#### Collected data entries:
------
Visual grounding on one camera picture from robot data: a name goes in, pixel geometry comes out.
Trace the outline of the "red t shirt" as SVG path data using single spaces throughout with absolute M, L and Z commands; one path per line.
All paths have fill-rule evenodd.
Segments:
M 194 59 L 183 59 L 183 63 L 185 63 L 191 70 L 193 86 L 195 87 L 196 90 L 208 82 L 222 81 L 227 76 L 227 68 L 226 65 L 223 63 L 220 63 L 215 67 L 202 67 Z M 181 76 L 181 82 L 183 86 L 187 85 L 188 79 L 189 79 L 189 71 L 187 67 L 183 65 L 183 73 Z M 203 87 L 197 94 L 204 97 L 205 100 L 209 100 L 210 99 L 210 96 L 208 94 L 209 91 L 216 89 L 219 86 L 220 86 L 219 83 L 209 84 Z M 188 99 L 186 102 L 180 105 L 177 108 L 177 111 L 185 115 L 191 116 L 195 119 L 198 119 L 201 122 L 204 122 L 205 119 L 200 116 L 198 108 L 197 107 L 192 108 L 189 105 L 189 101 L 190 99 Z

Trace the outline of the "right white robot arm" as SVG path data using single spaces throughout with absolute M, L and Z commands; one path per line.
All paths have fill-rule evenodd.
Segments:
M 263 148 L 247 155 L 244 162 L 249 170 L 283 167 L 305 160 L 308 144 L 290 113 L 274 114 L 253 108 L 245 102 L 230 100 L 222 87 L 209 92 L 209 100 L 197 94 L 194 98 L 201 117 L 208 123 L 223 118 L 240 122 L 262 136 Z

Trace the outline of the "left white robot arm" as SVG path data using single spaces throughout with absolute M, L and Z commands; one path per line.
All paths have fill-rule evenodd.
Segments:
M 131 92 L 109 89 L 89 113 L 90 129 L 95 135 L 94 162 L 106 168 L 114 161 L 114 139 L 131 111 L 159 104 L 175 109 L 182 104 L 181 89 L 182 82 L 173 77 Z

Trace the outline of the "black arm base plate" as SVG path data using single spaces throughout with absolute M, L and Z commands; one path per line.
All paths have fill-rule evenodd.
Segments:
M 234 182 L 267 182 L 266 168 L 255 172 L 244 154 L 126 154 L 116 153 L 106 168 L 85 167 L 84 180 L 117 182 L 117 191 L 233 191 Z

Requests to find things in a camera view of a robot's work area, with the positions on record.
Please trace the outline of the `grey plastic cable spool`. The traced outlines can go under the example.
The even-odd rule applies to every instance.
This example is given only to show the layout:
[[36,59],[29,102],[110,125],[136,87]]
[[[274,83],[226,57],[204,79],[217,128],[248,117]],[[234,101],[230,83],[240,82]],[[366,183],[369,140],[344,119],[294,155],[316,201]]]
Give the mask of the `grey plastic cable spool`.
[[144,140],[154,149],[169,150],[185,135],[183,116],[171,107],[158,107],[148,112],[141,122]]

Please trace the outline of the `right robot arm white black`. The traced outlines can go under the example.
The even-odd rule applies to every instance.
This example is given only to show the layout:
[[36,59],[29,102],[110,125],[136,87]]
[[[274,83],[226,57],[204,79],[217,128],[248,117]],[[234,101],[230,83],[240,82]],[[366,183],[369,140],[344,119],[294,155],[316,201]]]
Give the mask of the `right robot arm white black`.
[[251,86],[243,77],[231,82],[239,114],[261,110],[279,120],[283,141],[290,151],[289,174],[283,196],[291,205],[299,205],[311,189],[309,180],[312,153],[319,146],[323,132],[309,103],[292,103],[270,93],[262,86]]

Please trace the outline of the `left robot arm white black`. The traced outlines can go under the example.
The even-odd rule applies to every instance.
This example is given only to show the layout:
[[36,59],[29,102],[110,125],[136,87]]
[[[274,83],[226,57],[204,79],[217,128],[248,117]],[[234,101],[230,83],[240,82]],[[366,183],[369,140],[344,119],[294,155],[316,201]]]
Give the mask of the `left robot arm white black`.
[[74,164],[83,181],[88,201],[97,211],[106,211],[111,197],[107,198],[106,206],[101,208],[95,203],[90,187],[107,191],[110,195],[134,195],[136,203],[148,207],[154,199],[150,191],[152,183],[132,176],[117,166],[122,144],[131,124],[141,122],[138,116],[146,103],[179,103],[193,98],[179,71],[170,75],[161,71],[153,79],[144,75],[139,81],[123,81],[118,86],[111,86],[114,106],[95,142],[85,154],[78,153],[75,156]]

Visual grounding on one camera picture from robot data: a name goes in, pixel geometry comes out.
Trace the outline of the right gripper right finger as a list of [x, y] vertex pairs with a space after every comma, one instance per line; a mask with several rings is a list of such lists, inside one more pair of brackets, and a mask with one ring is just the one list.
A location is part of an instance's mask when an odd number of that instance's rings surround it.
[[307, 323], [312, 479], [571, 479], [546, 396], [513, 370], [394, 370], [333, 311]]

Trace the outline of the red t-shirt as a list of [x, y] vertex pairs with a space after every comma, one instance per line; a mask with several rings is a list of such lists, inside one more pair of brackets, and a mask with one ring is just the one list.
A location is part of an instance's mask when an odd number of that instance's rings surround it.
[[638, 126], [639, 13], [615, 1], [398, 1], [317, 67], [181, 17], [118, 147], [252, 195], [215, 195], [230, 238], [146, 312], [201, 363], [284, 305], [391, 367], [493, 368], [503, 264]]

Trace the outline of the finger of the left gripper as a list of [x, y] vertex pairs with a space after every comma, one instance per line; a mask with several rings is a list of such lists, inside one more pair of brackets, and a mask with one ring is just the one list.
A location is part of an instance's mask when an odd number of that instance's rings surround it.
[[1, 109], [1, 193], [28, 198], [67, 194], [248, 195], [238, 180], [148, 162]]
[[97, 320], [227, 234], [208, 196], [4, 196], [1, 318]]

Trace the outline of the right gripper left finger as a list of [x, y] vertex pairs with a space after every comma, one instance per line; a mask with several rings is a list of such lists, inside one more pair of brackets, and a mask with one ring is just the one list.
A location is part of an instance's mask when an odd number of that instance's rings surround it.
------
#### Exercise objective:
Whenever the word "single" shows up in a line of the entries, copy that line.

#### Problem solution:
Trace the outline of the "red t shirt" as SVG path data using single spaces throughout with absolute M, L and Z commands; one path per line.
Trace the outline of the "right white robot arm" as SVG path data using single spaces throughout with absolute M, L and Z commands; one path per line.
Trace the outline of the "left white robot arm" as SVG path data using single spaces throughout with absolute M, L and Z commands; one path per line.
Trace the outline of the "black arm base plate" as SVG path data using single spaces throughout with absolute M, L and Z commands; one path per line.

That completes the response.